Jakarta (Greeners) – Organisasi yang menyingkap risiko deforestasi bank dan investor, Forests and Finance, menemukan uang yang diinvestasikan pada Lembaga Jasa Keuangan (LJK) berdampak buruk pada lingkungan. Dalam diskusi “Is Your Money Destroying or Violating Right” (22/09/20), data menunjukkan empat LJK Indonesia masuk dalam sepuluh kreditur terbesar Asia Tenggara.
Keempat kreditur terbesar sektor risiko deforestasi Indonesia adalah Bank Rakyat Indonesia (BRI), Bank Nasional Indonesia (BNI), Bank Mandiri, dan Bank Central Asia (BCA). Tiga dari empat bank adalah Badan Usaha Milik Negara (BUMN). Raksasa bank Tanah Air ini mendanai sektor yang berisiko merusak hutan. Sektor yang disebut berisiko merusak hutan adalah sektor bubur kertas dan kertas, minyak sawit, karet, kayu dan kedelai.
Dalam pengambilan data di Indonesia, Forests and Finance melibatkan Transformasi untuk Keadilan (TuK), Rainforest Action Network (RAN) dan Profundo.
“Semua data pendanaan lembaga keuangan pada perusahaan, terkait sektor dan dampaknya pada lingkungan dapat dilihat di website Forests and Finance. Namun, tidak semua perusahaan kami miliki datanya” ujar Direktur Eksekutif TuK, Edi Sutrisno saat di hubungi Greeners.co (29/09/20)
Baca juga: Cyanobacteria Sebabkan Kematian Ratusan Gajah di Botswana
Kebijakan Lingkungan LJK Dinilai Buruk
Lebih jauh, data Forests and Finance menunjukkan nilai kebijakan dan transparansi keempat bank besar Tanah Air rendah. Edi menekankan pentingnya transparansi kepada publik.
“Mayoritas LJK tidak mengetahui siapa klien mereka, anak perusahaan dan rantai pasok dari grup perusahaan. Tentu ini tidak hanya menjadi tanggung jawab LJK maupun Otoritas Jasa Keuangan (OJK). Dibutuhkan sinergi dengan pihak lain,” tutur Edi.
Menurut Edi, OJK harus mendorong institusi negara lainnya seperti Kementerian Hukum dan Hak Asasi Manusia, Kementerian Agraria dan Tata Ruang/Badan Pertahanan Nasional, Kementerian Pertanian, serta Kementerian Lingkungan Hidup dan Kehutanan untuk memastikan perusahaan transparan dalam melaporkan entitas bisnisnya.
Edi pun berharap LJK tidak hanya berfokus pada perusahaan saja, namun perlu untuk memperhatikan komitmen dari perusahaan pada konservasi flora dan fauna.
Baca juga: Koalisi Masyarakat Sipil: RUU EBT Harus Fokus pada Energi Terbarukan
Periset: Beberapa Data Tidak Tercatat
Mengamini pernyataan Edi, pada presentasi data Forests and Finance, Responsible Finance Senior Campaigner RAN, Hana Heineken, menyatakan pentingnya transparansi data dari LJK.

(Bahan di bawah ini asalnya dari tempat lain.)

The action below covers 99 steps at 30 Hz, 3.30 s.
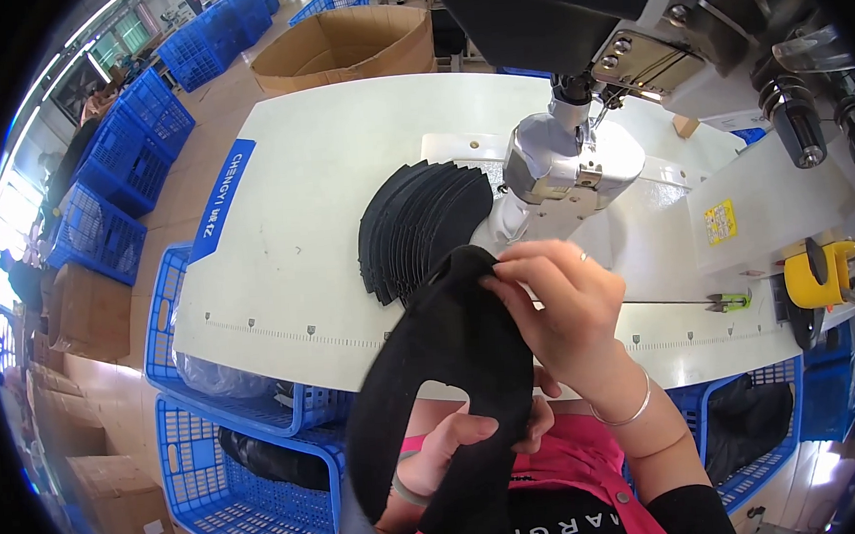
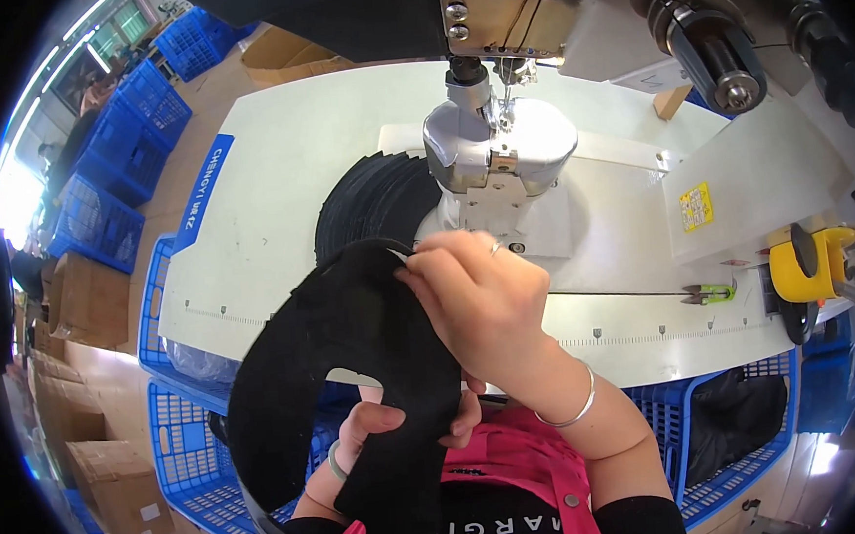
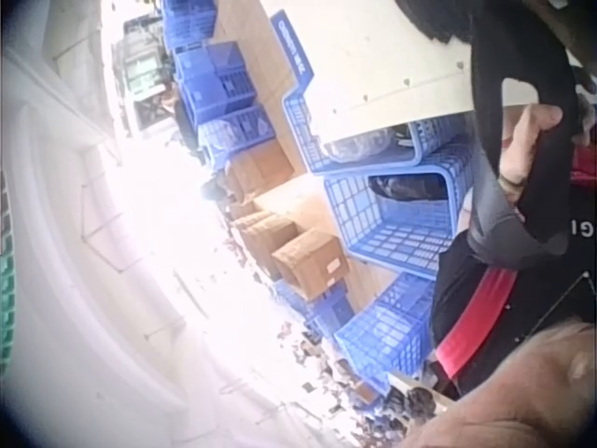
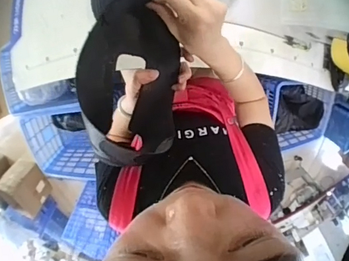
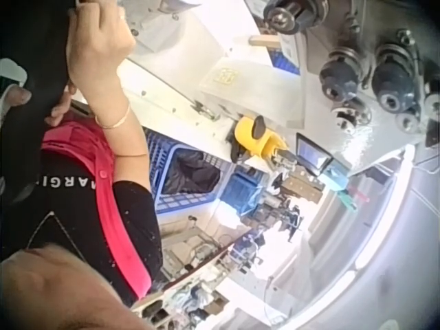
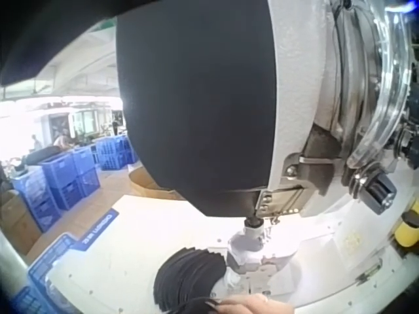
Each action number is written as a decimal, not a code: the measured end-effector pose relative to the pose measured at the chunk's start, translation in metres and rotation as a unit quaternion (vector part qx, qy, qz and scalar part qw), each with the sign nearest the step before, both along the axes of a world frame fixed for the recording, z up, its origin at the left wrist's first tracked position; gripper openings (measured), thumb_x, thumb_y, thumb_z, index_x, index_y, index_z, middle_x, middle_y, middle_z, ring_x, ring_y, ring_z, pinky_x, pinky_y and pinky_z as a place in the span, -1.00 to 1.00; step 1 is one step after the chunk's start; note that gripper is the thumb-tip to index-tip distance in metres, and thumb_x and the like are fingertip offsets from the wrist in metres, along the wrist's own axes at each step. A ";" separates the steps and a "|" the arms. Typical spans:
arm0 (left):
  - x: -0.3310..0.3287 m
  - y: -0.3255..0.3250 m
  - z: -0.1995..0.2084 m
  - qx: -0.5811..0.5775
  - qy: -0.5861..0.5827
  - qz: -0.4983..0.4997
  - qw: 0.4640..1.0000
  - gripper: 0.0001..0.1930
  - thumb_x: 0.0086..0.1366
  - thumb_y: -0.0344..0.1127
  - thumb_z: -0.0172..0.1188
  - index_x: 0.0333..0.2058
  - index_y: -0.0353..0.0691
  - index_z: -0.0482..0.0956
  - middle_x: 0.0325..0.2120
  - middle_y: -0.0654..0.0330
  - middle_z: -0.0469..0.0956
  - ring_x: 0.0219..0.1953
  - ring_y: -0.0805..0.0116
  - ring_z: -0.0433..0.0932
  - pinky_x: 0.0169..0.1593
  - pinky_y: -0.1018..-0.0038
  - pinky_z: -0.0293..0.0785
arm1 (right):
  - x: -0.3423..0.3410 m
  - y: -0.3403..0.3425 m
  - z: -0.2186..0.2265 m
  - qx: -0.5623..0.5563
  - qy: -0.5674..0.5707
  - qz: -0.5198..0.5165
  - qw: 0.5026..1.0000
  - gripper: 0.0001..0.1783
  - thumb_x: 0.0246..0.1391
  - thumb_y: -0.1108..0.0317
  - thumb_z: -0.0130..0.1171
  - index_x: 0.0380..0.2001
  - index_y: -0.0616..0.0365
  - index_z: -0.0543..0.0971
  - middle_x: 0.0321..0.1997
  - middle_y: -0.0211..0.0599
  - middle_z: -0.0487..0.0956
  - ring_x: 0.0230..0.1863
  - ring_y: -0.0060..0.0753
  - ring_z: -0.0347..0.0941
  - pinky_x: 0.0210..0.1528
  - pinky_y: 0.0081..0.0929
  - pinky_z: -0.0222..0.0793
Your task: Stitching and inspecting shoe upper components using an industrial sewing machine.
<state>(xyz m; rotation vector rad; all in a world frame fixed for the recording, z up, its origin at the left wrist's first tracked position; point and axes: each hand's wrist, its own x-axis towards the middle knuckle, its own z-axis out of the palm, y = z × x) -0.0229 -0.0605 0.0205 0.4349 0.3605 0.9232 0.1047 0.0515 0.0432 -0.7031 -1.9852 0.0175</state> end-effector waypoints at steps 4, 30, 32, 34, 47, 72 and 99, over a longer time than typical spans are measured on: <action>-0.001 0.002 -0.013 -0.002 0.025 0.035 0.999 -0.35 0.05 -0.09 0.11 0.05 -0.40 0.26 -0.17 0.09 0.36 -0.25 0.39 0.38 -0.19 0.54 0.33 | -0.001 0.005 0.004 -0.088 -0.006 -0.003 0.996 -0.73 -0.23 0.50 0.33 -0.44 0.13 0.44 -0.44 -0.29 0.42 -0.47 -0.21 0.40 -0.51 -0.41 0.31; -0.016 -0.011 -0.004 -0.108 -0.183 0.004 0.977 -0.22 -0.19 -0.09 0.19 0.07 -0.22 0.18 -0.25 0.12 0.27 -0.42 0.39 0.25 -0.41 0.53 0.15 | 0.012 0.012 -0.012 -0.558 0.184 0.292 0.755 -0.70 0.14 0.47 0.12 -0.04 0.23 0.46 -0.41 -0.45 0.56 -0.41 -0.74 0.42 -0.42 -0.74 0.31; -0.020 -0.008 -0.017 -0.091 -0.206 0.001 0.974 -0.24 -0.17 -0.08 0.18 0.06 -0.24 0.21 -0.25 0.11 0.29 -0.42 0.38 0.26 -0.39 0.53 0.16 | 0.018 0.002 -0.020 -0.532 0.210 0.204 0.795 -0.73 0.19 0.42 0.06 -0.04 0.20 0.48 -0.29 -0.37 0.59 -0.31 -0.66 0.46 -0.37 -0.66 0.36; -0.039 -0.017 -0.017 -0.078 -0.077 0.086 0.990 -0.29 -0.15 -0.07 0.15 0.02 -0.30 0.30 -0.34 0.13 0.35 -0.42 0.37 0.31 -0.39 0.52 0.22 | 0.017 -0.017 -0.035 -0.414 0.024 0.101 0.904 -0.61 0.10 0.36 0.14 0.02 0.13 0.45 -0.08 -0.20 0.57 -0.09 -0.41 0.50 -0.12 -0.47 0.40; -0.191 -0.028 -0.100 -0.026 0.783 0.493 0.379 -0.10 -0.05 -0.24 0.18 0.26 -0.30 -0.06 -0.09 -0.19 0.20 -0.09 -0.21 0.36 -0.07 0.14 0.44 | 0.026 -0.032 -0.060 -0.102 -0.503 0.249 0.821 -0.17 -0.22 0.09 0.31 0.22 -0.14 0.31 0.33 -0.20 0.20 0.34 -0.06 0.09 0.30 0.24 -0.15; -0.058 -0.141 -0.123 -0.300 0.675 0.507 0.445 -0.30 0.00 -0.17 0.13 0.12 -0.37 0.21 -0.09 -0.11 0.41 0.00 -0.05 0.38 0.05 0.17 0.33 | 0.039 -0.013 -0.120 0.120 -0.478 0.197 0.848 -0.26 0.14 -0.02 -0.07 0.30 0.11 0.08 0.40 0.01 0.02 0.43 0.09 -0.14 0.36 0.23 -0.26; 0.165 -0.767 -0.049 -0.769 0.158 0.339 0.519 -0.35 0.22 0.24 -0.27 -0.21 -0.28 0.52 -0.37 -0.03 0.59 -0.43 0.12 0.60 -0.34 0.31 0.54 | 0.023 -0.038 -0.068 0.154 -0.658 0.033 0.737 0.05 -0.21 0.08 0.19 0.30 0.39 0.01 0.41 0.07 0.01 0.43 0.04 -0.15 0.40 -0.06 -0.25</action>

“Isu investasi dan hutan terus meningkat dari tahun ke tahun. Kita dapat memantau isu ini dari nilai kebijakan bank yang terdapat pada data Forests and Finance yang akan terus diperbarui untuk melihat ada atau tidaknya perubahan,” tutur Hana.
Berbicara menganai topik yang sama, Ward Warnerdan dari Profundo mengakui susahnya memperoleh data dari Tanah Air.
“Proses pengumpulan data dalam penelitian ini mengalami beberapa kendala. Tidak semua data dapat dengan mudah diperoleh dikarenakan data tidak tercatat,” ujar Ward dalam acara yang sama.
Dalam pemaparan data, Ward melanjutkan, terdapat beberapa proses. Di awali dengan mendata perusahaan sesuai dengan sektor yang ada. Data lalu dikelola dengan metodologi yang terbagi menjadi tiga yaitu deal contribution, segment adjuster, dan geographic adjuster.